To resist a claim for information, the State would have to satisfy the requirements of section 33 in each particular case. The Court concluded that it was appropriate to use section 23 to obtain discovery of documents, and that the plaintiff was entitled in terms of section 23 to the information in the police docket. The court then turned to a consideration of the defendant's reliance on section 33(1). This resolved into a question of whether docket privilege is reasonable and justifiable in an open and democratic society based on freedom and equality. (In regard to the requirement of section 33(1)(b)—that a limit “shall not negate the essential content of a right”—the court found that docket privilege did not negate the essential content of the section 23 right.) The court held that Defendant bore the onus to establish this according to the civil standard of proof.

Before turning to a consideration of the affidavit of the Commissioner of Police in support of the defendant's contentions, the Court set out the nature of docket privilege. Prior to 1954, only three categories of privilege were recognised:

1. State secrets;
2. identity of informers in criminal cases; and
3. professional privilege.

R v Steyn conferred a privilege on police dockets. In creating this general privilege, appeal was made to considerations of public policy. Thereafter, judicial precedent extended the privilege and added to it the principle, taken from legal professional privilege, of “once privileged, always privileged.”

In his affidavit, the Commissioner of Police advanced reasons justifying the withholding of information contained in the police docket in a criminal case. These included

- the prejudice to the investigation of crime if the identity of informers or the techniques of investigation were revealed;
- the possible reluctance of foreign police forces to share information in the absence of a guarantee of confidentiality; and
- the adverse effect on the flow of information from the public if its members could not be assured of confidentiality.

In assessing the cogency of such a justification, the court considered that a starting point must be an acceptance that the administration of justice and the maintenance of social peace and order is a fundamental public interest. This dictated that, as a matter of public policy, some information (such as the identity of informers) should be subject to privilege and not be disclosed.

The defendant's case, however, was that, because some of the information might be privileged, all the information should be withheld. This approach did not deal with whether the non-disclosure of unprivileged information in the docket was justifiable in an open and democratic society based on freedom and equality. To determine this question, the parties had been requested to inform the court of the practice in other countries.

By agreement the parties, jointly requested Professor T Geldenhuys of the University of South Africa to prepare a memorandum setting out research conducted by him on this question. Such research covered discovery practice in criminal cases in Canada, New Zealand, the United States of America, England and Australia. The findings are set out in the court's judgment.
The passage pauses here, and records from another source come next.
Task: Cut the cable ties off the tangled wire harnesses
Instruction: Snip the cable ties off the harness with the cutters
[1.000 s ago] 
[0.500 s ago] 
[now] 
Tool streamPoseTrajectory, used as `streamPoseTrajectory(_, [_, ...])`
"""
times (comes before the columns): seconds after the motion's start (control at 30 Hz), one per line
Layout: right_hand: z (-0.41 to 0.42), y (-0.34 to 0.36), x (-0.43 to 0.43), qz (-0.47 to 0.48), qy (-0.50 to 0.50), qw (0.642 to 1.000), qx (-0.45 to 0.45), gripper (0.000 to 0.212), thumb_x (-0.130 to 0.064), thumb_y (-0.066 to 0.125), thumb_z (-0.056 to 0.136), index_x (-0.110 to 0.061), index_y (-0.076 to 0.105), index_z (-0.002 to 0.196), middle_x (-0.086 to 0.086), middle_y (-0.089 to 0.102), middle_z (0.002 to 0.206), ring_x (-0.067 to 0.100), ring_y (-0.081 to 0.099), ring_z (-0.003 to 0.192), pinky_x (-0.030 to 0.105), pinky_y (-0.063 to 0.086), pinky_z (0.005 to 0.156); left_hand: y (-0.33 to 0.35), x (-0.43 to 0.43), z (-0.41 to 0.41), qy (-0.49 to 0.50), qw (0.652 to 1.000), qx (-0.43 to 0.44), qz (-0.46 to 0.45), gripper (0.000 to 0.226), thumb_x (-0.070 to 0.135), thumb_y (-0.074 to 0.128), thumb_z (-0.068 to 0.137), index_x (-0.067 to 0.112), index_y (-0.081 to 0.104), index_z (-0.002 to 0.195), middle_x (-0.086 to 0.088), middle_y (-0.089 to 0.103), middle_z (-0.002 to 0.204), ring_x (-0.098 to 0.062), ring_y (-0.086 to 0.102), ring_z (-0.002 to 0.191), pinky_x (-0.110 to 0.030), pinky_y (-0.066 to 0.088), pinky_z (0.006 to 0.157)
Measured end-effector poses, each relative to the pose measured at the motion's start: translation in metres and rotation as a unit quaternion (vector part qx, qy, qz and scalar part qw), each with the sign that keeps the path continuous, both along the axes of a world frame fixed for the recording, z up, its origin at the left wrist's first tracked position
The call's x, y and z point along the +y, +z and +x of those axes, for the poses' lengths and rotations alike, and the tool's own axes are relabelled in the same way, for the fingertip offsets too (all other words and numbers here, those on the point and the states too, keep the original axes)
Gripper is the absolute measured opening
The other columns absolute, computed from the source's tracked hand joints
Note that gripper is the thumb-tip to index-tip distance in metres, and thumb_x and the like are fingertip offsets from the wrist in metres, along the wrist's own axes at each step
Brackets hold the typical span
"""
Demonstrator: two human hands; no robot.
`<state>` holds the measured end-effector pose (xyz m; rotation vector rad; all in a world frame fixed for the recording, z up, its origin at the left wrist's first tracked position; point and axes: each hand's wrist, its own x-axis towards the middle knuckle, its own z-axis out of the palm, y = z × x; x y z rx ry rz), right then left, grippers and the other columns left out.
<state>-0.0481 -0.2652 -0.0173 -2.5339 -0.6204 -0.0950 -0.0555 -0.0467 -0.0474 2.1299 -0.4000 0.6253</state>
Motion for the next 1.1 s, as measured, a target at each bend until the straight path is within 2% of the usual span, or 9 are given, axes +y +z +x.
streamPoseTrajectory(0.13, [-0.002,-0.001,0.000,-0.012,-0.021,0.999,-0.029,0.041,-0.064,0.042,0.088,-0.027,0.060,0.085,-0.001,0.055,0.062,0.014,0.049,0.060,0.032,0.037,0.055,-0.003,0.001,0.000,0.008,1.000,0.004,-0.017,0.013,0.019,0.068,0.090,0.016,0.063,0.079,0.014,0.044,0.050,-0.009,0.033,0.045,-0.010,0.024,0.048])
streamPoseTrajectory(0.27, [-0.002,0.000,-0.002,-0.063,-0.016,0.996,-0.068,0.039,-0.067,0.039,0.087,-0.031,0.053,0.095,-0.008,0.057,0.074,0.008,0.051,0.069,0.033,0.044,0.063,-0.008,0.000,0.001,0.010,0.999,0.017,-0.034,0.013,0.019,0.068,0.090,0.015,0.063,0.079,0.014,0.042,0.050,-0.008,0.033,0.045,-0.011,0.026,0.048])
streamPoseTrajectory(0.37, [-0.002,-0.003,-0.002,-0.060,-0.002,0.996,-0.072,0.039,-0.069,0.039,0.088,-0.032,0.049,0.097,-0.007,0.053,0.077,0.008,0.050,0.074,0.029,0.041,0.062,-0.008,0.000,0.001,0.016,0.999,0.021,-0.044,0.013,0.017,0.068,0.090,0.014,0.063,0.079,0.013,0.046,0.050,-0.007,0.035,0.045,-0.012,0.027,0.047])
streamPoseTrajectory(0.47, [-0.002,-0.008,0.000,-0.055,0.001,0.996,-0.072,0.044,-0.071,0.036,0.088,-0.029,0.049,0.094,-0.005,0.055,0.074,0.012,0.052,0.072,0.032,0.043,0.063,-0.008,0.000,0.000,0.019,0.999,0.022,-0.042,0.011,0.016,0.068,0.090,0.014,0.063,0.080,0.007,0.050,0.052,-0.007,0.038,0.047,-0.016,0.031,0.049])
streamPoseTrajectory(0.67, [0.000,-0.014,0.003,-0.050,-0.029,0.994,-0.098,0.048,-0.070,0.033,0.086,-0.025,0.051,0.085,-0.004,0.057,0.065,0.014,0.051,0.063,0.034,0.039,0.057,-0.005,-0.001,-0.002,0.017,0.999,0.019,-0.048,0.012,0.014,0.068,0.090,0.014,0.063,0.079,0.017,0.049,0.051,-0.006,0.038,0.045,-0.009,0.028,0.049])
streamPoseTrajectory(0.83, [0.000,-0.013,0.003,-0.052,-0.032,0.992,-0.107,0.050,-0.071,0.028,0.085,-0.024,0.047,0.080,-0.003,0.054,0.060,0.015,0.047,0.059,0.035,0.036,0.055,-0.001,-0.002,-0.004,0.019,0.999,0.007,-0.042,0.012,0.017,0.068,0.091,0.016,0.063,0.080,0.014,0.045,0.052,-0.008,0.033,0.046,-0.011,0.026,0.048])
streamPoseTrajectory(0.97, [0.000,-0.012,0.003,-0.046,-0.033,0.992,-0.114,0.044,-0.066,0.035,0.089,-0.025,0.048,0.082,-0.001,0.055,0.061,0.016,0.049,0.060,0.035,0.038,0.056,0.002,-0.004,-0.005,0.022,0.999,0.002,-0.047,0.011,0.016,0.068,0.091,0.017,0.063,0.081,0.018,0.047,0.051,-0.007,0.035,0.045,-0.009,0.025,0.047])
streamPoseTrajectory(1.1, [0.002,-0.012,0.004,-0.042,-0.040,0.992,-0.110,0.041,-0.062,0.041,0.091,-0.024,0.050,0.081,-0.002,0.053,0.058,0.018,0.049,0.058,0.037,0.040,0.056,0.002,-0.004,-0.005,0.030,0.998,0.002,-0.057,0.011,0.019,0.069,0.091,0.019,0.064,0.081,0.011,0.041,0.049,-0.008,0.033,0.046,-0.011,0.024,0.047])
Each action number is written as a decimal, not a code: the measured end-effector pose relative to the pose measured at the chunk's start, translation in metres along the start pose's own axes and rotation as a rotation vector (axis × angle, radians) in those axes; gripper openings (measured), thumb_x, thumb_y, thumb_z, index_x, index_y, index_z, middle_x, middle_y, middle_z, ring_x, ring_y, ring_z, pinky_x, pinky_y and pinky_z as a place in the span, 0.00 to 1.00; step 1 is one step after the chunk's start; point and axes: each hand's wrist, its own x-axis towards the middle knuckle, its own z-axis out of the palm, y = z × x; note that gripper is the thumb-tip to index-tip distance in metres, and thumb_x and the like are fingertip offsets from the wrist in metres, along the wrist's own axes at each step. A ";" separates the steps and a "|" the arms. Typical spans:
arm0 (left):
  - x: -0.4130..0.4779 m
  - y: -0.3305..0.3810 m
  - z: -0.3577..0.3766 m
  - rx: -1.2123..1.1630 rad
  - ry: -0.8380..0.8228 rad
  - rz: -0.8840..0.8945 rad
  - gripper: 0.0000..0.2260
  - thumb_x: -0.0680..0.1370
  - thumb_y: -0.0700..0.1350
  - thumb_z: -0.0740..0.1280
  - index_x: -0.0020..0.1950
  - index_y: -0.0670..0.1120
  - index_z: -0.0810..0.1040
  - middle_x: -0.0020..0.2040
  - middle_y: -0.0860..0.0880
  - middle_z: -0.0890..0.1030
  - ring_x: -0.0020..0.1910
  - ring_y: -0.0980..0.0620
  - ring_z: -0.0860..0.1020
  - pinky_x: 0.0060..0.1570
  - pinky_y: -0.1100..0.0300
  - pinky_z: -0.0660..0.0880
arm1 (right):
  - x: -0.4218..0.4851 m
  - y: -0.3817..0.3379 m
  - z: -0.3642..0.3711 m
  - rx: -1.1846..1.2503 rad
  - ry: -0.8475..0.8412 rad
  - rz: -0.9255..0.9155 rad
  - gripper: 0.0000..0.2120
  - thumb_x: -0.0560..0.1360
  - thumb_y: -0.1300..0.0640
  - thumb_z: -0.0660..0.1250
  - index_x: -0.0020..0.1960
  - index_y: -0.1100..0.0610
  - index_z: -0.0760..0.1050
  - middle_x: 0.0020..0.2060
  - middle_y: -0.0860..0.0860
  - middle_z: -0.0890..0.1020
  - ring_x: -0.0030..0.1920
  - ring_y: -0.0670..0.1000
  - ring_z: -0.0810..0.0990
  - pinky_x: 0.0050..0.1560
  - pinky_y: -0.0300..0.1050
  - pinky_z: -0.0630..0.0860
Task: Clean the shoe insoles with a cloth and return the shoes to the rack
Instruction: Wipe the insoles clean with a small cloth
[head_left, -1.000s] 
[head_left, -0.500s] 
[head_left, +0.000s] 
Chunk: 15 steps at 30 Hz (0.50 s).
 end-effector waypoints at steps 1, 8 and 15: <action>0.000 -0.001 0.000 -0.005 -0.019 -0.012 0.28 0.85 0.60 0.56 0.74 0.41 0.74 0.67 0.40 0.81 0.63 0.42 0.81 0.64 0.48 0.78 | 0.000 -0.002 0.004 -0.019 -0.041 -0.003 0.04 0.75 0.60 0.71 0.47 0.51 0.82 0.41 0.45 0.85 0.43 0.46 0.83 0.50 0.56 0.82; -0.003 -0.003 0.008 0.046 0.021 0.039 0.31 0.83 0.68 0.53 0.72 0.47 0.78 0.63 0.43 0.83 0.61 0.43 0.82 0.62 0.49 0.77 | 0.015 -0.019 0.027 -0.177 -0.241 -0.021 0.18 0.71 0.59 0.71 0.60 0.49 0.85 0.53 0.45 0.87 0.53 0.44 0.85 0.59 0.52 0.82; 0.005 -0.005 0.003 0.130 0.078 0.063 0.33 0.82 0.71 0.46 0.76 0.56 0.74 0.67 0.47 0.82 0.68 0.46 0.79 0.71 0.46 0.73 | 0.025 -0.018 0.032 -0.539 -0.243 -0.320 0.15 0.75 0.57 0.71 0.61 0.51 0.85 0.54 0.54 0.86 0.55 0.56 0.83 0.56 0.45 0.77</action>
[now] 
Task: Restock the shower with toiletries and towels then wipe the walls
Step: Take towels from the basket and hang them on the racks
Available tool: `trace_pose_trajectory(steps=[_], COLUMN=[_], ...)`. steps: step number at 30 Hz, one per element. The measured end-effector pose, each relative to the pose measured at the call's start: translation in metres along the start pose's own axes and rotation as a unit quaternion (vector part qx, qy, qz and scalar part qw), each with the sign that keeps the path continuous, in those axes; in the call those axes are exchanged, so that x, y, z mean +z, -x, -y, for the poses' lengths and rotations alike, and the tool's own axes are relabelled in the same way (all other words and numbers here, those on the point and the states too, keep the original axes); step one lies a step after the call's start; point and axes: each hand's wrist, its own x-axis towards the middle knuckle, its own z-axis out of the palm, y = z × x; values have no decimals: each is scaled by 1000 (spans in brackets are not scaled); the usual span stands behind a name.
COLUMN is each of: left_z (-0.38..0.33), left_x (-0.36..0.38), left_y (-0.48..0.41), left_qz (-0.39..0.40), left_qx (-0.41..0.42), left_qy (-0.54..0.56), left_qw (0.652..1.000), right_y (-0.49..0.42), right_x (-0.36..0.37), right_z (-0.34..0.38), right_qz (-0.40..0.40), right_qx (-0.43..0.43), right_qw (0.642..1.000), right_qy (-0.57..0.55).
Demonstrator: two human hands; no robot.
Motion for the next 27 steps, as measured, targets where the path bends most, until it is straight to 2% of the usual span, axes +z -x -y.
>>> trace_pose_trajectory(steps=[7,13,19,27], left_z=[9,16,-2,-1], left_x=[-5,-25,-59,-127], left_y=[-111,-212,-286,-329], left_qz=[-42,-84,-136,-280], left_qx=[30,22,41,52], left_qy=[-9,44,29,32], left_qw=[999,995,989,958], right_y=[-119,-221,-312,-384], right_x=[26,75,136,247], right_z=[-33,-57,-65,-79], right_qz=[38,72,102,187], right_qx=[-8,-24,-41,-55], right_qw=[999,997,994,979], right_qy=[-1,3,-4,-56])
The Court concluded from that survey that, in general, the trend in those societies was towards an expansion of the accused's rights of access to information in the possession of the prosecution. In the court's view, South African law should fall in line with that international trend. Policy considerations in favour of disclosure of unprivileged information outweigh those against disclosure. Any residual doubt on where the balance lay was removed by taking into account the fundamental right of equality before the law (section 8(1)), the right to a fair trial (section 25(3)) and the presumption of innocence (section 25(3)(c)).

The Court concluded that Defendant had not established that the privilege hitherto attaching to the police docket in respect of its unprivileged contents was reasonable and justifiable in an open and democratic society based on freedom and equality. The Court rejected the claim of docket privilege and granted the defendant leave to file a supplementary discovery affidavit disclosing, in the first schedule, the information in respect of which no privilege was claimed and in the second schedule, that information in respect of which privilege was claimed.